◆ Task prompt ◆
In the listing below, find each line with the string "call" and return it.

_____

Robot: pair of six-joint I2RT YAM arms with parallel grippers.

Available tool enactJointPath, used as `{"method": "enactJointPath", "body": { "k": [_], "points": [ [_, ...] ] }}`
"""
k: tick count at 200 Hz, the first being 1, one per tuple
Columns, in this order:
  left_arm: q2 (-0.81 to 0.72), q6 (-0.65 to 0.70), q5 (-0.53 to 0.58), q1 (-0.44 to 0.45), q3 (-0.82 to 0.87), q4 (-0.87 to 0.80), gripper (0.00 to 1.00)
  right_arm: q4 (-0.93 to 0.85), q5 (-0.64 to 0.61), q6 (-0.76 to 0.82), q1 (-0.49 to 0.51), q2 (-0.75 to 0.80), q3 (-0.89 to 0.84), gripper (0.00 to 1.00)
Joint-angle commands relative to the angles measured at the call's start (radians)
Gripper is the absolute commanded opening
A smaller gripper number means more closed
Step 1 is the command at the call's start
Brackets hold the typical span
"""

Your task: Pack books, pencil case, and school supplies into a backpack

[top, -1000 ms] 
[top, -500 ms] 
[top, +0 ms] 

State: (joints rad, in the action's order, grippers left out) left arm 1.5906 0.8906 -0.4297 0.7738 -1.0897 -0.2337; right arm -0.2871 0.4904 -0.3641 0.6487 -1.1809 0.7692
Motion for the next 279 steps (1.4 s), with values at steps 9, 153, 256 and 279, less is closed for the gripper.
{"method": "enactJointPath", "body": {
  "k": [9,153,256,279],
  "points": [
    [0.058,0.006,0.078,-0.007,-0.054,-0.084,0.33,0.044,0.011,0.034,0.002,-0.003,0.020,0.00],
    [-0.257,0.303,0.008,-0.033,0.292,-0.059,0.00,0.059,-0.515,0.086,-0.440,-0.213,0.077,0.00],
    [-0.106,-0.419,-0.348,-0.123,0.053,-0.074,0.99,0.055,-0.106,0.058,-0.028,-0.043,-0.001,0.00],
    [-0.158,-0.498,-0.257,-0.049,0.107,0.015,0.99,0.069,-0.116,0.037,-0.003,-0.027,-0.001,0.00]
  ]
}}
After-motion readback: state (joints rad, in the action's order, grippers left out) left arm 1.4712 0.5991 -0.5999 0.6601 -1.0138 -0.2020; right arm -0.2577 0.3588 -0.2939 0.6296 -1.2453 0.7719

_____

◆ Exercise response ◆
Joint-angle commands relative to the angles measured at the call's start (radians)
Step 1 is the command at the call's start

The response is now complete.